Goal of the exercise:
Every line of the listing that follows must be written out unchanged.

Raw data:
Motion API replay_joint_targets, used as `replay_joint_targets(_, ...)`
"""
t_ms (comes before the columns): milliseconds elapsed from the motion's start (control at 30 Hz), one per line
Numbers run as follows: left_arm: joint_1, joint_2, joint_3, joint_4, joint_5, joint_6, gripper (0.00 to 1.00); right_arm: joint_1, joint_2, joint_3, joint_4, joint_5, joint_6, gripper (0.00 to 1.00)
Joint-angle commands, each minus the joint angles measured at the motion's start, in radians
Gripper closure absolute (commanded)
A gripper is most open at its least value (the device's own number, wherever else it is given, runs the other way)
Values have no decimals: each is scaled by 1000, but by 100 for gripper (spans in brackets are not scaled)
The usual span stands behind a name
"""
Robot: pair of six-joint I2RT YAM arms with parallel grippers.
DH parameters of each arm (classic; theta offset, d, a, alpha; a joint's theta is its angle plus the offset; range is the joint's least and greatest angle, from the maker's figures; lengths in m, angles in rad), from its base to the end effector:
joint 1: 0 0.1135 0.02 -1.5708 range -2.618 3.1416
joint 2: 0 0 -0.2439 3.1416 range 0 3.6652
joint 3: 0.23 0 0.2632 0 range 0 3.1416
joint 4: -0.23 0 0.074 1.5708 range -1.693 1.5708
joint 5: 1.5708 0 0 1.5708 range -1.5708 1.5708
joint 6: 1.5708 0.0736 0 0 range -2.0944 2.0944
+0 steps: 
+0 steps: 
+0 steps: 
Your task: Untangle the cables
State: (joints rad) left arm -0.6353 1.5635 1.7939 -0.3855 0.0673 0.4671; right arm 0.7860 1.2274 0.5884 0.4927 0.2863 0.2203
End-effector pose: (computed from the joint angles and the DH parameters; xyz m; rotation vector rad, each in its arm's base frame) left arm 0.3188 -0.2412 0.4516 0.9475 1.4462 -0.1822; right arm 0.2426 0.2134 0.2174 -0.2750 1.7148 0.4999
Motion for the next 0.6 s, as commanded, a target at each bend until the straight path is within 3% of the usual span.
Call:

Reply to the task:
Motion API replay_joint_targets, used as `replay_joint_targets(_, ...)`
"""
t_ms (comes before the columns): milliseconds elapsed from the motion's start (control at 30 Hz), one per line
Numbers run as follows: left_arm: joint_1, joint_2, joint_3, joint_4, joint_5, joint_6, gripper (0.00 to 1.00); right_arm: joint_1, joint_2, joint_3, joint_4, joint_5, joint_6, gripper (0.00 to 1.00)
Joint-angle commands, each minus the joint angles measured at the motion's start, in radians
Gripper closure absolute (commanded)
A gripper is most open at its least value (the device's own number, wherever else it is given, runs the other way)
Values have no decimals: each is scaled by 1000, but by 100 for gripper (spans in brackets are not scaled)
The usual span stands behind a name
"""
Robot: pair of six-joint I2RT YAM arms with parallel grippers.
DH parameters of each arm (classic; theta offset, d, a, alpha; a joint's theta is its angle plus the offset; range is the joint's least and greatest angle, from the maker's figures; lengths in m, angles in rad), from its base to the end effector:
joint 1: 0 0.1135 0.02 -1.5708 range -2.618 3.1416
joint 2: 0 0 -0.2439 3.1416 range 0 3.6652
joint 3: 0.23 0 0.2632 0 range 0 3.1416
joint 4: -0.23 0 0.074 1.5708 range -1.693 1.5708
joint 5: 1.5708 0 0 1.5708 range -1.5708 1.5708
joint 6: 1.5708 0.0736 0 0 range -2.0944 2.0944
+0 steps: 
+0 steps: 
+0 steps: 
Your task: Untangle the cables
State: (joints rad) left arm -0.6353 1.5635 1.7939 -0.3855 0.0673 0.4671; right arm 0.7860 1.2274 0.5884 0.4927 0.2863 0.2203
End-effector pose: (computed from the joint angles and the DH parameters; xyz m; rotation vector rad, each in its arm's base frame) left arm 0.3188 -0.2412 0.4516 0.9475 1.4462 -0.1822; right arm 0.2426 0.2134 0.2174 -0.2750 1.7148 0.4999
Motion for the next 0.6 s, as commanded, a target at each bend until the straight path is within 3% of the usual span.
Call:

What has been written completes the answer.